Efficient PDF Table Data Extraction to Text and Excel Using Python Libraries

Extracting tabular data from PDF documents, while crucial for analytics and automation workflows, can be challenging due to the format's non-editable nature. Manual copy-pasting is inefficient and prone to errors like data misalignment or omissions. This guide outlines a streamlined approach using Python with dedicated libraries for precise PDF table data extraction and subsequent export to either plain text (TXT) or spreadsheet (Excel) formats. This method avoids complex regular expressions or optical character recognition (OCR), offering a straightforward solution for batch processing diverse PDF files.

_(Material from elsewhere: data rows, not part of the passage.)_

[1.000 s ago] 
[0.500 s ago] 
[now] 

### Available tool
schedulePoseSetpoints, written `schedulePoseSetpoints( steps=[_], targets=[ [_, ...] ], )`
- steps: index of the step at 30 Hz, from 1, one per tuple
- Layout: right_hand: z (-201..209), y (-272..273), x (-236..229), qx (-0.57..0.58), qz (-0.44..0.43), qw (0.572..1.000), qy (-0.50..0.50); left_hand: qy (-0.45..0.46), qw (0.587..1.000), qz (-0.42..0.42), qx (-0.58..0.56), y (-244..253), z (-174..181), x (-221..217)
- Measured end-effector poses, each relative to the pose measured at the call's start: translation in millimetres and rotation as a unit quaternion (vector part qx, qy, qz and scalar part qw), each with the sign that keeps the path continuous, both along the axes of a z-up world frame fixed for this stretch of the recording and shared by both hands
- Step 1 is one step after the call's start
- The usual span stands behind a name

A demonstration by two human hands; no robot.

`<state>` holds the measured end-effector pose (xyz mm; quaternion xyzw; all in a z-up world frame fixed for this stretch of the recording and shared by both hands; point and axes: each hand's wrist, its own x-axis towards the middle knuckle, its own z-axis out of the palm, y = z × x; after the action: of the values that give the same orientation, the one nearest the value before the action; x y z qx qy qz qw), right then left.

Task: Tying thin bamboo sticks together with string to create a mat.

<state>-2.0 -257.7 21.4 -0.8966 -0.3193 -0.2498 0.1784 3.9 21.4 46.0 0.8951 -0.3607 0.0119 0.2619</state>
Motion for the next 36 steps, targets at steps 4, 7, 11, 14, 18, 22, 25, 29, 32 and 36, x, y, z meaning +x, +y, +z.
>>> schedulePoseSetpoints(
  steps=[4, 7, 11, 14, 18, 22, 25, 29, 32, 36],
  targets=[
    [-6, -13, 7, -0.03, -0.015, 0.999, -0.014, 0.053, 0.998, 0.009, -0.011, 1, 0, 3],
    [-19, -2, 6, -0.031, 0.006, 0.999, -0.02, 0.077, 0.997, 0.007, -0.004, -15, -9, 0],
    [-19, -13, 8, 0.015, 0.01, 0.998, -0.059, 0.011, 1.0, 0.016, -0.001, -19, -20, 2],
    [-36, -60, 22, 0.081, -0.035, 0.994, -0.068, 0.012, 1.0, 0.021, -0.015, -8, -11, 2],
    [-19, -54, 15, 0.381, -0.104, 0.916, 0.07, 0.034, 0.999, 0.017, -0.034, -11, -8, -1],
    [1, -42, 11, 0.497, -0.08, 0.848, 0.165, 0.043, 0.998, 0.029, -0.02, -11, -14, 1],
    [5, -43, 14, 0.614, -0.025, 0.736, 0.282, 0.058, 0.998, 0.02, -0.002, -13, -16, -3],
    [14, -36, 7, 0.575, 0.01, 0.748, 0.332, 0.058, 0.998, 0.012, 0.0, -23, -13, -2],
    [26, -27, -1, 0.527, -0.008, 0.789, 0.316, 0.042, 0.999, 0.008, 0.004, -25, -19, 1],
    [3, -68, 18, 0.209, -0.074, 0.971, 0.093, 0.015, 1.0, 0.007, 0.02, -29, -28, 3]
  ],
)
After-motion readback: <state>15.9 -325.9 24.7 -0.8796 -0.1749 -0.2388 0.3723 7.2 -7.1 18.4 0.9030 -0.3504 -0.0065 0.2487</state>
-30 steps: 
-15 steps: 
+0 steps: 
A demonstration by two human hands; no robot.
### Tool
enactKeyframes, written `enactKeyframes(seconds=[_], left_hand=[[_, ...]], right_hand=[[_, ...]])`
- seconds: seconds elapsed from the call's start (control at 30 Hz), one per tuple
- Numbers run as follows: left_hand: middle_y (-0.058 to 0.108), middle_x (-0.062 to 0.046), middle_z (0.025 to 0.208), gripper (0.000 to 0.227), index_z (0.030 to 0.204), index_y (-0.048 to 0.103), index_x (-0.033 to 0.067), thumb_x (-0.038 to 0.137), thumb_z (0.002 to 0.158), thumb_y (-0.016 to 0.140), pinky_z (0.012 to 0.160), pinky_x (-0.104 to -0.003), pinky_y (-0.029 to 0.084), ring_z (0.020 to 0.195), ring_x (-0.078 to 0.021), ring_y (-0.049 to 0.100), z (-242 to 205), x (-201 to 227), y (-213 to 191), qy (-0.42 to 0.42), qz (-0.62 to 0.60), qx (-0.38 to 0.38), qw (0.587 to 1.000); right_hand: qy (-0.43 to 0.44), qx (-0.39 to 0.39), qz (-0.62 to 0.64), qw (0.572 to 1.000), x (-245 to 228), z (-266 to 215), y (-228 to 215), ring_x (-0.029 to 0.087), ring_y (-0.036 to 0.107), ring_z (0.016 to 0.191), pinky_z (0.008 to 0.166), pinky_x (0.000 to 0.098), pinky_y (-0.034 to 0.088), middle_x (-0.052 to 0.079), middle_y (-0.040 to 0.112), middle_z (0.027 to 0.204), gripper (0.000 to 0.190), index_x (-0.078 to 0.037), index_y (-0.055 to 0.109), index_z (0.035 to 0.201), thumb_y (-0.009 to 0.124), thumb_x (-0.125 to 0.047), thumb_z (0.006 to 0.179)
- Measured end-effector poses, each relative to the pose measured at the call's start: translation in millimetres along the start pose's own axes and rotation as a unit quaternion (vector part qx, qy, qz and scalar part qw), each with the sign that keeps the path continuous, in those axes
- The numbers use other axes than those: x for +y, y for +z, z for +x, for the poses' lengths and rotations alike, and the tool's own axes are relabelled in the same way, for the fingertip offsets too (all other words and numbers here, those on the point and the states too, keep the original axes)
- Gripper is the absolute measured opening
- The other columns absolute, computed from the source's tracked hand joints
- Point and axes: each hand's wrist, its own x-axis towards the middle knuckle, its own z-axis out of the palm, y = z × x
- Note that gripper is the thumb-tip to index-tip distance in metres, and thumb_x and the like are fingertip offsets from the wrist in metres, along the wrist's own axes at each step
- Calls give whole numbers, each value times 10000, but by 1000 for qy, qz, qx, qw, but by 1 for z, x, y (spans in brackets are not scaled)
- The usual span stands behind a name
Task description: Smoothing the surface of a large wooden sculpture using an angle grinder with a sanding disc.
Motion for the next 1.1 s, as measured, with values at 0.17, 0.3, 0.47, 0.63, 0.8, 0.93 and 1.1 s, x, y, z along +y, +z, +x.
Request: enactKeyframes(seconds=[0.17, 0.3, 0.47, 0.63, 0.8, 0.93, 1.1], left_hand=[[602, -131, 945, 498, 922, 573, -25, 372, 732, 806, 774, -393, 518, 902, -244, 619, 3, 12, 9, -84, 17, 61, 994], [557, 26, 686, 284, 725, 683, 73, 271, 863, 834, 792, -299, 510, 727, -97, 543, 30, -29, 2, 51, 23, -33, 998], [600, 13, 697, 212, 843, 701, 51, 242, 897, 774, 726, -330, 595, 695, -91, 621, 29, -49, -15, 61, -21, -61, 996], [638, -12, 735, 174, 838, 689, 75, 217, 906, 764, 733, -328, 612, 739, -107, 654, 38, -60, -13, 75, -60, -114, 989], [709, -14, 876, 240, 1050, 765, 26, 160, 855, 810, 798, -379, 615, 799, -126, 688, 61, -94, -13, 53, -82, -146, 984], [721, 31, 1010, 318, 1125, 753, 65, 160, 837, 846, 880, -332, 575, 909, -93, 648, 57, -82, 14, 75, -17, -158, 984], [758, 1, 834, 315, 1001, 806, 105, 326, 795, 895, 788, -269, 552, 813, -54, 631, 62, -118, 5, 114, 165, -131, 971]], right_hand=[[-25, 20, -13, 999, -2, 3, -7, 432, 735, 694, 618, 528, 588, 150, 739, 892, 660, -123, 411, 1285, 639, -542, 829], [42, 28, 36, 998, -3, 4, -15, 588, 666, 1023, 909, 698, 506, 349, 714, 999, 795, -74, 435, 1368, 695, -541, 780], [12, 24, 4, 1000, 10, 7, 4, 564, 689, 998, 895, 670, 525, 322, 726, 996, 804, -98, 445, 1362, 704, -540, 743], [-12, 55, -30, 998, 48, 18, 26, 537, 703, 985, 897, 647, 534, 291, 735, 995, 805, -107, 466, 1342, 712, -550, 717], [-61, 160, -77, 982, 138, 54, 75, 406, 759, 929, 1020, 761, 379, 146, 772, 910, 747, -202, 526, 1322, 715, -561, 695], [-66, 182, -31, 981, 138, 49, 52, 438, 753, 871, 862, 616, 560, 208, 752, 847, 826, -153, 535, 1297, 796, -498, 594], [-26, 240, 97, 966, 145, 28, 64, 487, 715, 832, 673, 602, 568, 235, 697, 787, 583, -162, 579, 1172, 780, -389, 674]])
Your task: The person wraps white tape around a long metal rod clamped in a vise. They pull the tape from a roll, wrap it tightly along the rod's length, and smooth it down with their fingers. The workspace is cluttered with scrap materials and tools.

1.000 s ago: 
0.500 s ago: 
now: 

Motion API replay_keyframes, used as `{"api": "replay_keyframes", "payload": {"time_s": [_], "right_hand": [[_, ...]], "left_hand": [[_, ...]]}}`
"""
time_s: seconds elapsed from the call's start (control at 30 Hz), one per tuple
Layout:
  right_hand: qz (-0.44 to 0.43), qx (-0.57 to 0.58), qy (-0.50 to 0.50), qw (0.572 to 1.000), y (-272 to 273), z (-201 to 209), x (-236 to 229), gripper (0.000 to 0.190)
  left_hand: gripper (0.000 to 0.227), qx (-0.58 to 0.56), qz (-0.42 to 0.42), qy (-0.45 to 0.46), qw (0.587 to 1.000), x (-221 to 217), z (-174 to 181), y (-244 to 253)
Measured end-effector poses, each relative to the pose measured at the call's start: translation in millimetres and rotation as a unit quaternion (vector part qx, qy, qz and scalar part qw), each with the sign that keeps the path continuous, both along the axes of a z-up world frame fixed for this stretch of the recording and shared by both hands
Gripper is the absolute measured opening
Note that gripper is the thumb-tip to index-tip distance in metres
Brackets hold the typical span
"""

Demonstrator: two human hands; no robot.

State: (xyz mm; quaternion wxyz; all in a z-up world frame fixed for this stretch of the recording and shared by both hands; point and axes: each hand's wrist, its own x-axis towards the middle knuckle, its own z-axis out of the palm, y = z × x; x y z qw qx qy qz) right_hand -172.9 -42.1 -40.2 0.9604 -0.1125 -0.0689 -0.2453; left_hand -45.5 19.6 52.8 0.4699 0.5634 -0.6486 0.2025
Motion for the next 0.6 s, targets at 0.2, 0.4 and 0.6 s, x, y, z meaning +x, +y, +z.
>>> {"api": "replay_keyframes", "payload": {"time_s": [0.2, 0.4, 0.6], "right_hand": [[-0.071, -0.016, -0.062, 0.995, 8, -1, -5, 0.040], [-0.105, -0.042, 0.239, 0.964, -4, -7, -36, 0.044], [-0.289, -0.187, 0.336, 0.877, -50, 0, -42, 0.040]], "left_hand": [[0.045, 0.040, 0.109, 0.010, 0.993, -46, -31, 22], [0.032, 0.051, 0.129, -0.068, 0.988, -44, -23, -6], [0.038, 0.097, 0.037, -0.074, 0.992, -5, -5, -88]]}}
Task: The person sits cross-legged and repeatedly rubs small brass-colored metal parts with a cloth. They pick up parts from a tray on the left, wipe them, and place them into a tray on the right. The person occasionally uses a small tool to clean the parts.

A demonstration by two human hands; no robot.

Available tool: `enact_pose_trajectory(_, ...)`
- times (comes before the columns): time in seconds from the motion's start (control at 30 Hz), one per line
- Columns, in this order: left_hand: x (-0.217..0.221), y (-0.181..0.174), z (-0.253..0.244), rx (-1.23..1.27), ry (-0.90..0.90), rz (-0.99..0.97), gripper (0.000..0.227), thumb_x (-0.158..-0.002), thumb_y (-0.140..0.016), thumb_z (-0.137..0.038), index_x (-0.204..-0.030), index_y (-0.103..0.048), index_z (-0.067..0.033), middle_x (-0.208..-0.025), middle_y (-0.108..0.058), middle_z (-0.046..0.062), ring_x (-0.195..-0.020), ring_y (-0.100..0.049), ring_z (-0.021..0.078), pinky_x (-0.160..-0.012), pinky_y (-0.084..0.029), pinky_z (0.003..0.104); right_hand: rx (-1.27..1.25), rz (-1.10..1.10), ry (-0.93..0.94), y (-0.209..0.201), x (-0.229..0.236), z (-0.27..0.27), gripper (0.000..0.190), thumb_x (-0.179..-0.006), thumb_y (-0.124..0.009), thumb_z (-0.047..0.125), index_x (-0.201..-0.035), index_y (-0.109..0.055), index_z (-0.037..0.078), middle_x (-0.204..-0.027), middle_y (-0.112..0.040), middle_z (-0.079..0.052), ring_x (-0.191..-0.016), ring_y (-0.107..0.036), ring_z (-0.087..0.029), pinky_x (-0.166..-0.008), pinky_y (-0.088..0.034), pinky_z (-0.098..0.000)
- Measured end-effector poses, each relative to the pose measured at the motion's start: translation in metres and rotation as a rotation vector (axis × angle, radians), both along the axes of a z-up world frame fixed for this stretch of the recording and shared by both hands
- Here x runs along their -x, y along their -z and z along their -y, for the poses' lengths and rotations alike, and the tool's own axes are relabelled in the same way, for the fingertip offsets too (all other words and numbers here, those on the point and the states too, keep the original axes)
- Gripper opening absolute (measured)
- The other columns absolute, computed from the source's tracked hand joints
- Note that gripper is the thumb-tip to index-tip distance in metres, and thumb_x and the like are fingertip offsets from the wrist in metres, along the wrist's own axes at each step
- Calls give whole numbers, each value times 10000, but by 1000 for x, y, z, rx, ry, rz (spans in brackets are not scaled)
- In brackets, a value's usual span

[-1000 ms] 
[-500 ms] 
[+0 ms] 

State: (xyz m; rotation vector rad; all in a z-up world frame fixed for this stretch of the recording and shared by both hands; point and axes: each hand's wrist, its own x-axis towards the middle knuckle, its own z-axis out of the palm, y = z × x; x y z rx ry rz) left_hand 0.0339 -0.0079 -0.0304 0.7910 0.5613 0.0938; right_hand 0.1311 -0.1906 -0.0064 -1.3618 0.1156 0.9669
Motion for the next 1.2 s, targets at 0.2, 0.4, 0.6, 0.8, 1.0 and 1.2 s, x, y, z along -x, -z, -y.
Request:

Environment Setup: Required Python Library Installation

This demonstration relies on two primary Python libraries, each fulfilling a distinct role in the data extraction and export process:

  • Spire.PDF for Python: A lightweight library specifically designed for PDF manipulation. It provides capabilities to directly identify table structures within PDFs and accurately retrieve cell data without requiring external OCR tools.
  • Spire.XLS for Python: A specialized library for Excel file operations. It enables the creation of new Excel workbooks, writting data to sheets, and applying formatting optimizations, ensuring compatibility across various Excel versions.

To install these dependencies, open your command-line interface and execute the following pip commands. It is recommended to perform this within a virtual environment to prevent potential version conflicts:

pip install Spire.PDF
pip install Spire.XLS

Scenario 1: Exporting PDF Table Content to a TXT File

TXT files are advantageous for their small size and broad compatibility, making them suitable for quick data review and transfer. The core mechanism for extracting data using Spire.PDF for Python and writing it to a TXT file involves systematically navigating the PDF content by page → table → row → column and formatting the extracted information.

Procedural Steps

  1. Load the PDF Document: Utilize the LoadFromFile() method of the PdfDocument class to open the target PDF. Both relative and absolute paths are supported.
  2. Initialize Extraction Utility: Instantiate a PdfTableExtractor object, which is responsible for identifying and pulling tabular data from PDF pages.
  3. Iterate and Extract Data: Traverse through each page of the PDF, then each table found on that page, and subsequently each row and column within the table. Cell text is retrieved using the GetText(rowIndex, columnIndex) method.
  4. Write to TXT File: Arrange the extracted data, typically by separating columns with spaces and rows with newline characters, then write this structured text to a .txt file. Specify UTF-8 encoding to correctly handle international characters.

Comprehensive Code Example

from spire.pdf.common import *
from spire.pdf import *

# 1. Load the input PDF document. Update 'sample_tables.pdf' with your file path.
input_document = PdfDocument()
input_document.LoadFromFile("sample_tables.pdf")

# 2. Prepare a list to accumulate all extracted table lines.
extracted_lines = []

# 3. Create an object for extracting tables from the PDF.
table_processor = PdfTableExtractor(input_document)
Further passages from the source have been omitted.